What to do:
Below is a listing from which only part is wanted; return exactly the lines from the one with "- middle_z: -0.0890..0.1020" up to and including the one with "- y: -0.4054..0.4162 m".

*-*-*

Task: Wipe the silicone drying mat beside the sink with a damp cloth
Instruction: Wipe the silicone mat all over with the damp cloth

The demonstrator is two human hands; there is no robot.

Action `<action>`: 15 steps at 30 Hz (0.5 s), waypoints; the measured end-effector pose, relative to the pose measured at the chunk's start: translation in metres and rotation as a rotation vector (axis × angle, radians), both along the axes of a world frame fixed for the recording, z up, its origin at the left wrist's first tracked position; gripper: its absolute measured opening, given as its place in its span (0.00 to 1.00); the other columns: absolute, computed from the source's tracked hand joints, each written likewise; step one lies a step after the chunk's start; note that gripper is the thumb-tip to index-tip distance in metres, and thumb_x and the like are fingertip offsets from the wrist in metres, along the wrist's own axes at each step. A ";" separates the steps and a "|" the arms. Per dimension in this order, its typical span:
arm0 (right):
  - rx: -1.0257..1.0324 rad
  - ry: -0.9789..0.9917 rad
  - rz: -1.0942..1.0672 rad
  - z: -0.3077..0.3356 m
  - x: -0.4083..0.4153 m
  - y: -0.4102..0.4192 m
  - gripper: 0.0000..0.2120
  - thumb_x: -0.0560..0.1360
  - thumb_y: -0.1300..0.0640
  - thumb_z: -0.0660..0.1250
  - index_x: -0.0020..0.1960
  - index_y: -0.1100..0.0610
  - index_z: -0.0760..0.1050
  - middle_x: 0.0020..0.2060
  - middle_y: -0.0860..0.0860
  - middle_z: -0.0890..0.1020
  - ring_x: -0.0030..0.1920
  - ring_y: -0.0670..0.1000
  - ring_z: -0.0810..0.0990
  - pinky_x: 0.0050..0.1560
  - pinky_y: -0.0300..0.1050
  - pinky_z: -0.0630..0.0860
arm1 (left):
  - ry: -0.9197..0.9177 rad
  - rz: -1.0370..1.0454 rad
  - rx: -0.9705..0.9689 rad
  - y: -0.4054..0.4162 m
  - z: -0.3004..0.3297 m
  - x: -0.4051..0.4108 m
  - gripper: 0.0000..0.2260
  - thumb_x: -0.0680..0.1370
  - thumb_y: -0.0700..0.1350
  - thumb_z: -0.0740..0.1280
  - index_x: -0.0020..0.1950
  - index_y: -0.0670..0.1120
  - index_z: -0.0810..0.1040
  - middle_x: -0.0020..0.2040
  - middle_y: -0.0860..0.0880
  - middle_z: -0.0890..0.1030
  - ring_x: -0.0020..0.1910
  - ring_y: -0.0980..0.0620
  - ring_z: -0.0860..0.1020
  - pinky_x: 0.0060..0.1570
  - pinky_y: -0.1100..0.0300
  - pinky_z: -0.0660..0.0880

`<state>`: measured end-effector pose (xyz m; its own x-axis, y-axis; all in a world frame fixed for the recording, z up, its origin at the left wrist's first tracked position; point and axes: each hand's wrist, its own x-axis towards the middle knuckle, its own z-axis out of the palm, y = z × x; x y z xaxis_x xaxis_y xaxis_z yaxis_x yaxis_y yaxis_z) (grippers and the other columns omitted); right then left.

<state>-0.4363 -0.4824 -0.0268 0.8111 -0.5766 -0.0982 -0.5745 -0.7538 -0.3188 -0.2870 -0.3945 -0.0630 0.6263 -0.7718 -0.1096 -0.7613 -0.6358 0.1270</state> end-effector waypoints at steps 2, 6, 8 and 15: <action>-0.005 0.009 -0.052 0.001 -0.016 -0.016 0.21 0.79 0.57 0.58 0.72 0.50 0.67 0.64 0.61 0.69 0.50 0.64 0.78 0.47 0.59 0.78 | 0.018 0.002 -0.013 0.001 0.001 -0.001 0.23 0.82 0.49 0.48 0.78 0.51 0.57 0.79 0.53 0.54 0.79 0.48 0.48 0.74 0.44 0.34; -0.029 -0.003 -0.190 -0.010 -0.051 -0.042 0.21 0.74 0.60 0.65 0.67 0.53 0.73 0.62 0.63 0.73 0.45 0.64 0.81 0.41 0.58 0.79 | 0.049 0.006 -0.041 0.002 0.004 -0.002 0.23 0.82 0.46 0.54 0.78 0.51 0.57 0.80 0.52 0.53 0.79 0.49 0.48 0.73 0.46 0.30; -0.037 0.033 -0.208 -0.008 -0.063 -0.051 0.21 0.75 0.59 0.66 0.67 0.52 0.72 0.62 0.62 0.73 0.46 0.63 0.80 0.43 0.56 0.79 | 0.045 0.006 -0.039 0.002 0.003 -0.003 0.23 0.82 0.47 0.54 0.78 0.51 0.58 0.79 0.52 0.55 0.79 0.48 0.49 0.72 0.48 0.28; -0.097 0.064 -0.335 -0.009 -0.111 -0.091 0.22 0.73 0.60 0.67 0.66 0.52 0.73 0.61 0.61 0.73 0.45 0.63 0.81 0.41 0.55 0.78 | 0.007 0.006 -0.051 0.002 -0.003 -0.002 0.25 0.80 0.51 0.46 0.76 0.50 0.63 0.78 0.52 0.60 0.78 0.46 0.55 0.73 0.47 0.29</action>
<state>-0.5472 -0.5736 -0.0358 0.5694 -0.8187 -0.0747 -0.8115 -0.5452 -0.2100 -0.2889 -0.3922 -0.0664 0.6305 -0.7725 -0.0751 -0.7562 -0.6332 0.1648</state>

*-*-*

Reply:
  - middle_z: -0.0890..0.1020
  - ring_x: -0.0030..0.1920
  - ring_y: -0.0670..0.1000
  - ring_z: -0.0810..0.0990
  - pinky_x: 0.0050..0.1560
  - pinky_y: -0.0300..0.1050
  - pinky_z: -0.0630..0.0860
arm1 (left):
  - ry: -0.9197..0.9177 rad
  - rz: -1.0370..1.0454 rad
  - rx: -0.9705..0.9689 rad
  - y: -0.4054..0.4162 m

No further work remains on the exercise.